Hunderte Menschen haben am Rand des Tagebaus Garzweiler gegen den Abriss einer Landstraße protestiert. Sie sei »die 1,5 Grad Grenze in Asphalt-Gestalt« und halte RWE auf Abstand

  • Von Sebastian Weiermann
  • Lesedauer: 3 Min.

Klimaaktivisten, die für den Erhalt einer Straße demonstrieren. Was absurd klingt, macht am Rand des Braunkohletagebaus Garzweiler im Rheinischen Revier durchaus Sinn. Die Landstraße L277 zieht sich in Nord-Süd Richtung am Tagebau entlang. Östlich von ihr ist das große Kohleloch, im Westen befinden sich Dörfer wie Keyenberg, Kuckum oder Berverath. Wenn RWE am Montag, wie der Konzern betont, »planmäßig«, anfängt die L277 abzureißen, dann ist das für die Dorfbewohner der nächste Schritt auf dem Weg zur Zerstörung ihrer Heimat. In Keyenberg kann man die riesigen Braunkohlebagger schon sehen und hören. Vom Ortsrand ist einer nur noch wenige hundert Meter entfernt. Deswegen protestiert das Bündnis »Alle Dörfer bleiben« jetzt gegen den Abriss der Landstraße. »Die L277 ist die 1,5 Grad Grenze in Asphalt-Gestalt. Gleichzeitig ist sie das Einzige, was uns noch von den Baggern trennt«, sagt Britta Kox aus dem bedrohten Dorf Berverath.

Als im Herbst 2018 der Kampf um den Hambacher Forst, gut 30 Kilometer südlich von Garzweiler, erfolgreich verlief, schöpften viele Dorfbewohner Hoffnung: Was in Hambach funktioniert hatte, könne doch auch bei ihnen klappen. Die Dörfer könnten erhalten bleiben und der Tagebau gestoppt werden. Doch diese Hoffnungen wurden mehrfach enttäuscht.

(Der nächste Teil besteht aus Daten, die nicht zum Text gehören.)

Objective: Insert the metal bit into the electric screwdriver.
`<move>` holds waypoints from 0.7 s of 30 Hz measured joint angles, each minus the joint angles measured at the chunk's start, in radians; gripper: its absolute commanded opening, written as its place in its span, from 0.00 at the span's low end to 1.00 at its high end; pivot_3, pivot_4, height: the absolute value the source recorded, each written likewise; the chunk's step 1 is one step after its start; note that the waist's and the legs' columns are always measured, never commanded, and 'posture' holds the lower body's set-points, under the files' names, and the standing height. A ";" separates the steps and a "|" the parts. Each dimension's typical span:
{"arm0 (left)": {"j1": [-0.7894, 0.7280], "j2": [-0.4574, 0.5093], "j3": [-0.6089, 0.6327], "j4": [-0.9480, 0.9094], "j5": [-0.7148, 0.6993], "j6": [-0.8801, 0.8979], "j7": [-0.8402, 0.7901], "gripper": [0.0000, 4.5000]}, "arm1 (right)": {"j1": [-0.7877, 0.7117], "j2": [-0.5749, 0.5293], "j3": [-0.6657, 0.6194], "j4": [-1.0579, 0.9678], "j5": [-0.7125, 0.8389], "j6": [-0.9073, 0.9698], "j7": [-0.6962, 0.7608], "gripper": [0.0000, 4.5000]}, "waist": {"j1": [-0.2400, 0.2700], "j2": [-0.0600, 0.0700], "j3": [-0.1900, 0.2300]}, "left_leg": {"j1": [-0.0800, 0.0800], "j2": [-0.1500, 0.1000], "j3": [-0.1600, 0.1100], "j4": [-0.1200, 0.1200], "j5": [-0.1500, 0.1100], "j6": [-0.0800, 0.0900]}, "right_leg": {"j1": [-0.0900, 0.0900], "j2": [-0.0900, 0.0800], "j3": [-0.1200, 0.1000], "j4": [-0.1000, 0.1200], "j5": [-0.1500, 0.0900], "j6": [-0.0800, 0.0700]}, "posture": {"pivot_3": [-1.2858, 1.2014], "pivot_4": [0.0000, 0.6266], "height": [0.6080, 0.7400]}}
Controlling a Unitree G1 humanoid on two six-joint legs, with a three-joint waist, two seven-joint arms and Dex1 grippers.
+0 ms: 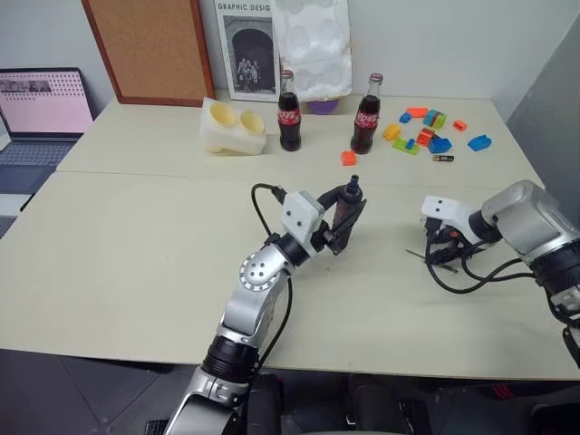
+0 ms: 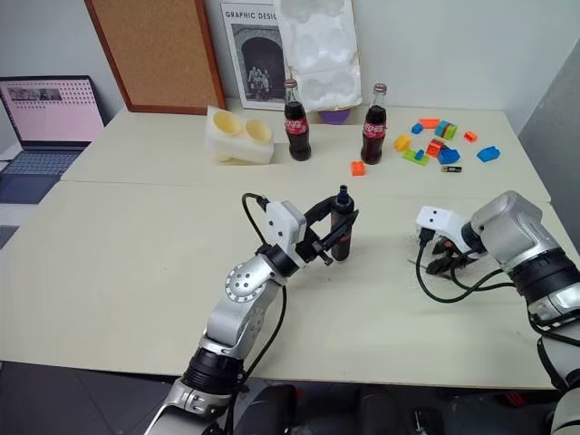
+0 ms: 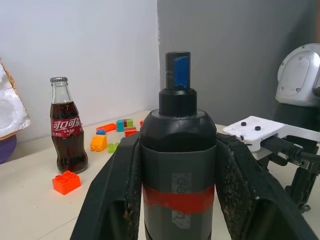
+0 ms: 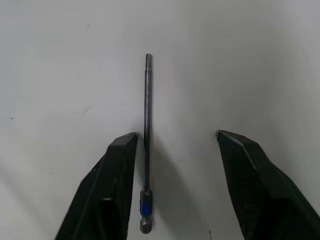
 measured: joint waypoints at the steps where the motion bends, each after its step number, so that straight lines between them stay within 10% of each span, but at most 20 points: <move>1: 0.000 0.000 0.000 0.001 0.002 -0.003 0.000 0.37 | -0.002 0.002 0.000 0.005 -0.005 -0.001 0.006 0.32 | 0.000 0.000 0.000 | 0.000 0.000 0.000 0.000 0.000 0.000 | 0.000 0.000 0.000 0.000 0.000 0.000 | 0.52 0.24 1.00; 7: 0.001 0.001 0.000 0.001 0.016 -0.010 0.000 0.37 | -0.003 0.007 0.000 0.004 -0.022 0.004 0.052 0.01 | 0.000 0.000 0.000 | 0.000 0.000 0.000 0.000 0.000 0.000 | 0.000 0.000 0.000 0.000 0.000 0.000 | 0.52 0.24 1.00; 21: 0.015 0.032 0.003 -0.001 0.021 -0.005 -0.005 0.37 | 0.093 0.009 -0.144 -0.150 0.100 0.117 0.090 0.00 | 0.000 0.000 0.000 | 0.000 0.000 0.000 0.000 0.000 0.000 | 0.000 0.000 0.000 0.001 0.001 -0.002 | 0.52 0.24 1.00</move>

Die Kohlekommission schlug vor, die Politik solle soziale Härten vermeiden. NRW-Ministerpräsident Armin Laschet kam zu Besuch, hatte ein paar freundliche Worte für die Dorfbewohner. Allerdings nichts zählbares. Mit dem Kohleausstiegsgesetz haben die Menschen aus Keyenberg und Co. es jetzt schwarz auf weiß. Der Tagebau Garzweiler erhielt faktisch eine Bestandsgarantie. Bis das letzte Braunkohlekraftwerk abgeschaltet ist, kann hier gebaggert werden. Die Dörfer müssen weichen.

Dabei ist die energiepolitische Notwendigkeit des Tagebaus äußerst fragwürdig. Das Deutsche Institut für Wirtschaftsforschung legte im Mai eine Studie vor, nach der fast 400 Millionen Tonnen Kohle in Garzweiler abgebaut werden können, ohne das auch nur ein Dorf umgesiedelt werden muss. Ob überhaupt noch so viel Kohle benötigt wird ist fraglich. Dass sich alleine schon diese Menge dramatisch auf das Erreichen der deutschen Klimaziele auswirkt, ist klar.

Den Bewohnern der bedrohten Dörfer und Klimaaktivisten bleibt nach der Enttäuschung beim Kohleausstiegsgesetz also nur noch der Protest übrig. Und dieser ist am Sonntag in Keyenberg eindrucksvoll. Erst Mitte der vergangenen Woche hatte das Bündnis »Alle Dörfer bleiben« zur Demonstration aufgerufen. Trotzdem waren erneut ca. 800 Menschen gekommen. Unter ihnen viele Dorfbewohner und Klimaaktivisten aus ganz Nordrhein-Westfalen eine bunte Mischung von Kleinkindern bis zu Rentnern. In Redebeiträgen schilderten Menschen aus den Dörfern wie es sich anfühlt, das eigene Zuhause zu verlieren - und wie brutal RWE in der Gegend agiert: Waldwege würden gesperrt, »sinnlose« Straßen gebaut. Tina aus Kuckum sagt, der Konzern gebe einem das Gefühl »minderwertig« zu sein. Die L277 sei ein »Band der Hoffnung«, sie verbinde die Dörfer und halte die Kohlebagger noch auf Abstand. Das soll so bleiben. Dafür wollen die Dorfbewohner weiter kämpfen. Für Montag, wenn RWE mit dem Abriss der Landstraße beginnen will, haben sie »Aktionen« angekündigt.